Trauma, drowning killed America’s Cup sailor – medical report
By Ronnie CohenBritish Olympic champion Andrew Simpson died from “blunt trauma with drowning” after the Swedish America’s Cup craft he was sailing capsized and broke apart in San Francisco Bay, according to a medical-examiner’s report released on Tuesday.
Simpson, 36, a two-time Olympic medallist and father of two young boys, suffered multiple blows to his head and body in the May 9 accident involving the 72-foot Artemis Racing catamaran, the San Francisco medical-examiner’s report said.
In the moments before it capsized, the yacht was turning downwind in a so-called bear-away manoeuvre while travelling at about 30 knots, or 34 miles per hour, with wind of about 20 knots, or 23 miles per hour, the report says.
The front of the vessel then dipped beneath the surface, the port hull broke and inverted on top of the wing, according to the report. The precise sequence of events was not clear from the report, nor did it explain why Simpson was unable to find his way out.
A knowledgeable source, who requested anonymity, said that the craft had turned to head home because the wind had whipped up to at or near a team-imposed limit. The medical-examiner’s report mentions nothing about the wind limit, and representatives of Artemis did not return calls and emails.
Chuck Hawley, who served on a panel that investigated the incident for the America’s Cup, took issue with the report’s narrative that the port hull broke first. He believes the main crossbeam broke before the boat “folded up in a very peculiar way” and trapped Simpson between layers of “very tough material.”
“I don’t know we’re any closer to knowing what happened,” Hawley, who has investigated six fatal sailing accidents, told Reuters. But piecing together what happened presents special challenges because the yacht was the first of a new generation of boats pushing the limits of speed and design.
Simpson was wearing a helmet, wetsuit, flotation device and shoes when he was trapped for approximately 10 minutes beneath the high-tech yacht, the medical-examiner’s report said.
Four chase boats helped the other 10 crew members off the crippled sailboat, the report said.
“But the subject remained trapped for approximately 10 minutes,” it said. “The subject was then located, floating in the waters of the bay, unconscious.”
A toxicology report found that the only drug in Simpson’s system at the time of his death was caffeine.

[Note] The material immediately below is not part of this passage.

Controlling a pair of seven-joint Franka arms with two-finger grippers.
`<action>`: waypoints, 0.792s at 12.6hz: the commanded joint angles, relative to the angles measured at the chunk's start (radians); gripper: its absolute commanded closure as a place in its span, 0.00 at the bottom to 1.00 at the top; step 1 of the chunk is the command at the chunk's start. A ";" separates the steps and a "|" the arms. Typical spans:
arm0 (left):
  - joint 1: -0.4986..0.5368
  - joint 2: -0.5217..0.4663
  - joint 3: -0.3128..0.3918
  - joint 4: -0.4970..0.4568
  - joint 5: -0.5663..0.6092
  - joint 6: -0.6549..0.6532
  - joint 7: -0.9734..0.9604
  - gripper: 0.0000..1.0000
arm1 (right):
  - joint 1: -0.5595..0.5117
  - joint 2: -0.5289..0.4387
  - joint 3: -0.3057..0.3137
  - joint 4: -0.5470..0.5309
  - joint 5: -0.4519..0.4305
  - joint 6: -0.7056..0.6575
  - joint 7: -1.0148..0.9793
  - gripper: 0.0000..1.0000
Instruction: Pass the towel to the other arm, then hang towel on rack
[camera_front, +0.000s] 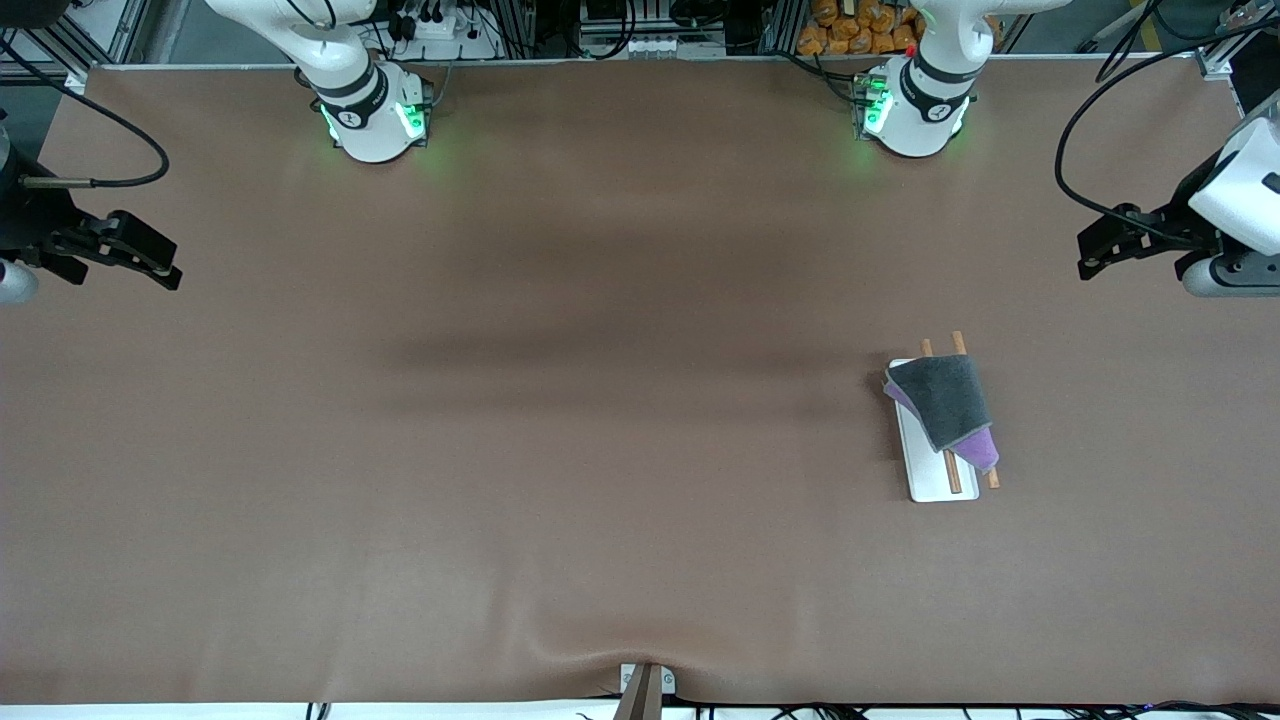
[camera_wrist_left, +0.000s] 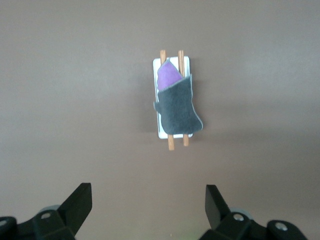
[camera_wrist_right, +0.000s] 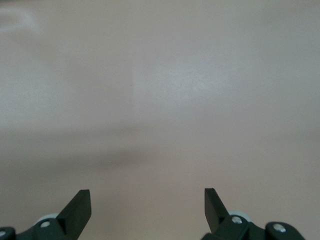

The Artemis yacht, which some have said was problematic from the start, was to have been retired on the day it capsized.
The accident at one point threatened to scuttle the famed sailing regatta, but racing continued after a number of rule changes were made, including substantial reductions to the wind limits. Oracle Team USA successfully defended the trophy with a dramatic come-from-behind win over Emirates Team New Zealand.
America’s Cup spokesman Peter Rusch called the report “comprehensive” and said, “Our thoughts and sympathies remain with Andrew Simpson’s family and friends.”
Artemis skipper Iain Percy and Simpson had been close friends since they were 10 years old. They went through Britain’s youth sailing program together and then on to the Olympics, where they won gold in 2008.
The two also grew up sailing with Sir Ben Ainslie, who helped Oracle win the Cup after he was installed as U.S. team’s tactician during the finals. Ainslie, Percy and Simpson’s wife, Leah, have set up a foundation in Simpson’s name to support youth sailing.